======== Material for this task ========

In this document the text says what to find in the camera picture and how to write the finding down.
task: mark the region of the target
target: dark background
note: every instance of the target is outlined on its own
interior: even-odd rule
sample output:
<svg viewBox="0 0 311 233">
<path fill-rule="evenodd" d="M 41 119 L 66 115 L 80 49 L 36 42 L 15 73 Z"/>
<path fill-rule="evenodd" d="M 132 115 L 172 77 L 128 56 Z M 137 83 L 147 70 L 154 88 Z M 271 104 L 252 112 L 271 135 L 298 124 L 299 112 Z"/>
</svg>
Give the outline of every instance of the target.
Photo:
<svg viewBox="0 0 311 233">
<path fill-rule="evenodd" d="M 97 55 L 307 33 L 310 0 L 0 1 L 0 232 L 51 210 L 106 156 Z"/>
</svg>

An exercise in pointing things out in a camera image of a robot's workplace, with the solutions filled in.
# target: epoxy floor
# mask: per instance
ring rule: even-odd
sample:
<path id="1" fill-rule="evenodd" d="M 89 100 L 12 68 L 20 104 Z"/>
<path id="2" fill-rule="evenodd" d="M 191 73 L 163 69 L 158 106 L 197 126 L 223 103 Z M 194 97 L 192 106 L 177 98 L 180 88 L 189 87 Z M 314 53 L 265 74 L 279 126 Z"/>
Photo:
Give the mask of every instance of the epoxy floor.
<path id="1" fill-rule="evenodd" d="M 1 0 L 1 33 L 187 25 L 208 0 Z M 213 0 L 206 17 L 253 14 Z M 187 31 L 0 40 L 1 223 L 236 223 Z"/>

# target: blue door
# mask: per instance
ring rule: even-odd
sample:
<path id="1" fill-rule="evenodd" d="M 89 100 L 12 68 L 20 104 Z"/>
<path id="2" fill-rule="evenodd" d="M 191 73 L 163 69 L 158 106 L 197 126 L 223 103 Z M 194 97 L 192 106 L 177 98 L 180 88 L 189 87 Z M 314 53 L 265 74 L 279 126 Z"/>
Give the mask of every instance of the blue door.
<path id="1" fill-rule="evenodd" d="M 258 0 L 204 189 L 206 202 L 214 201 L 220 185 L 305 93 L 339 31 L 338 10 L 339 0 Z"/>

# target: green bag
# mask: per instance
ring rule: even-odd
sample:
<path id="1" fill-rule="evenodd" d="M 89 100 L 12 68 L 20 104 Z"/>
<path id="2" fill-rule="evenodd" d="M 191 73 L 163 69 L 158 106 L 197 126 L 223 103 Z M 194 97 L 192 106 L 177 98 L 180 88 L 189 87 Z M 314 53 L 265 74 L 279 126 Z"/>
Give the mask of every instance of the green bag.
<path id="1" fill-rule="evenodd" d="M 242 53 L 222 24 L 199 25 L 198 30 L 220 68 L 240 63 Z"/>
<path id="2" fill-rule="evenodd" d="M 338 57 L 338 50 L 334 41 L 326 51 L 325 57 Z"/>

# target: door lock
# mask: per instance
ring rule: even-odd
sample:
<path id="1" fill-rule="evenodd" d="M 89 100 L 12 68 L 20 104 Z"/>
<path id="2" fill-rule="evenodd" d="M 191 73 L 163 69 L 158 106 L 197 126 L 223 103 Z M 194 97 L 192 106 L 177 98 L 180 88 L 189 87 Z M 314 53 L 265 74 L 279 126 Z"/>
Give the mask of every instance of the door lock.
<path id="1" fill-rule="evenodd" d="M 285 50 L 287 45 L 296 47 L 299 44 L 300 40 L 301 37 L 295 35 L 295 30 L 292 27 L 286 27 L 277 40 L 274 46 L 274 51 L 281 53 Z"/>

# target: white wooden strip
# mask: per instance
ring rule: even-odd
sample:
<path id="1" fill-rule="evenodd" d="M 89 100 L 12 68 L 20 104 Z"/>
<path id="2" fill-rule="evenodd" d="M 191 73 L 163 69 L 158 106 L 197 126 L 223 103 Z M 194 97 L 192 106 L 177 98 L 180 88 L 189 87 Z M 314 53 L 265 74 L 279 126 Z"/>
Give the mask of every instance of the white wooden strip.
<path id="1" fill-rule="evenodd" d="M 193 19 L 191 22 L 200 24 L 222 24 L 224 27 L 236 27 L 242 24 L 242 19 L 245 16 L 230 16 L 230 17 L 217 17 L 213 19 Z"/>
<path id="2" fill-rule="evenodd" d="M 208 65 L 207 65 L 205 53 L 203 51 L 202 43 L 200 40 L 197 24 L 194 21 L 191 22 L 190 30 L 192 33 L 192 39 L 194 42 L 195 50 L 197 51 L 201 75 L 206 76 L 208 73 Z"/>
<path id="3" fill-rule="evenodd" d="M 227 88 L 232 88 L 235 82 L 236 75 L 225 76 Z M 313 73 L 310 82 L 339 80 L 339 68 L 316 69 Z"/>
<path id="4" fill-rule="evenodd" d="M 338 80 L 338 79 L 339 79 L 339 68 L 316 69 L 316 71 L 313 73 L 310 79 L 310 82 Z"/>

========

### What you will do
Quote every line from the beginning of the entries up to and including the line that contains "Give the outline".

### Your solution
In this document the text says what to find in the camera picture and how to write the finding down.
task: mark the region of the target
target: dark background
note: every instance of the target is outlined on its own
interior: even-odd rule
sample output:
<svg viewBox="0 0 311 233">
<path fill-rule="evenodd" d="M 41 119 L 66 115 L 80 49 L 36 42 L 15 73 Z"/>
<path fill-rule="evenodd" d="M 132 115 L 172 77 L 128 56 Z M 137 83 L 147 70 L 154 88 Z M 271 104 L 252 112 L 271 135 L 298 124 L 299 112 Z"/>
</svg>
Give the outline of every instance of the target.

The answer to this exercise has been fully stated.